SBOMとはいったい、どのようなものなのか

 Software Bill of Materials(SBOM、「エスボム」と読みます))とは、ソフトウェアを構成するOSSや商用ソフトウェアなどのライブラリやモジュールの情報を構成情報として記したもの、いわゆるソフトウェア構成表です。ソフトウェアサプライチェーンにおける「トランスペアレンシー(透明性)」と「トレーサビリティ(追跡可能性)」の確保に有効な手段として、世界的に普及が進んでいます。

 SBOMの具体的なイメージを下記に示します(内容理解のため、項目や記載内容を簡略化してあります)。


SBOMのイメージ(出典:「Framing Software Component Transparency: Establishing a Common Software Bill of Materials (SBOM)」 Table2)

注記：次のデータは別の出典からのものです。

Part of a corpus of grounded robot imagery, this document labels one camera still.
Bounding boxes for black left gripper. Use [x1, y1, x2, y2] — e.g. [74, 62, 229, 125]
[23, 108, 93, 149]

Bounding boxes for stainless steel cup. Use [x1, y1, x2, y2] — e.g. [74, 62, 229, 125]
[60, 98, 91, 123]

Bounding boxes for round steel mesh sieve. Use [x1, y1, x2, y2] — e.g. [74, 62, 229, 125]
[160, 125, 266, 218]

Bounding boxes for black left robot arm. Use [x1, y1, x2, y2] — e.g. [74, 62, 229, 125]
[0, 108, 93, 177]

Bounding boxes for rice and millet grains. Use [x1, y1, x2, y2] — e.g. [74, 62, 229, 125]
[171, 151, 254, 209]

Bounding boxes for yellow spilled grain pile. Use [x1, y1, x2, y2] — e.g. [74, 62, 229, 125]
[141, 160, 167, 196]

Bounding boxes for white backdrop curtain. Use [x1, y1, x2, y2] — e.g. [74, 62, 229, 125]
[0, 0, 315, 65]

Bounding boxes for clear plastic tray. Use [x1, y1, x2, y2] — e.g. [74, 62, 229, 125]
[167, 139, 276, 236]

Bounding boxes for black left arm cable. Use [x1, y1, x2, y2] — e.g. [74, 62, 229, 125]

ソフトウェアサプライチェーンにおけるトランスペアレンシー(透明性)の重要性

 2021年12月に発見された、OSSのロギングライブラリApache Log4jの脆弱(ぜいじゃく)性であるLog4Shell(CVE-2021-44228)は、悪意のある第三者が任意のコードをリモート実行できてしまうというものです。これはCVSS(Common Vulnerability Scoring System:共通脆弱性評価システム)でスコア10に指定された、極めて深刻度の高い脆弱性です。

 Log4jは汎用(はんよう)性が高く、さまざまな業界の製品やサービスで広く活用されているため、多くの企業が影響を受ける可能性があり、各社が対応に追われたことで注目を集めました。こうしたニュースを耳にしたエンドユーザーが真っ先に考えるのは、「うちのシステムはこの脆弱性の影響を受けるかどうか」ということです。特にITサービス関連業界においては、脆弱性の発見から24時間以内に初期対応を実施しなければならないなど、早急な対応が求められることがあるので、対応は急務となります(脆弱性の深刻度による)。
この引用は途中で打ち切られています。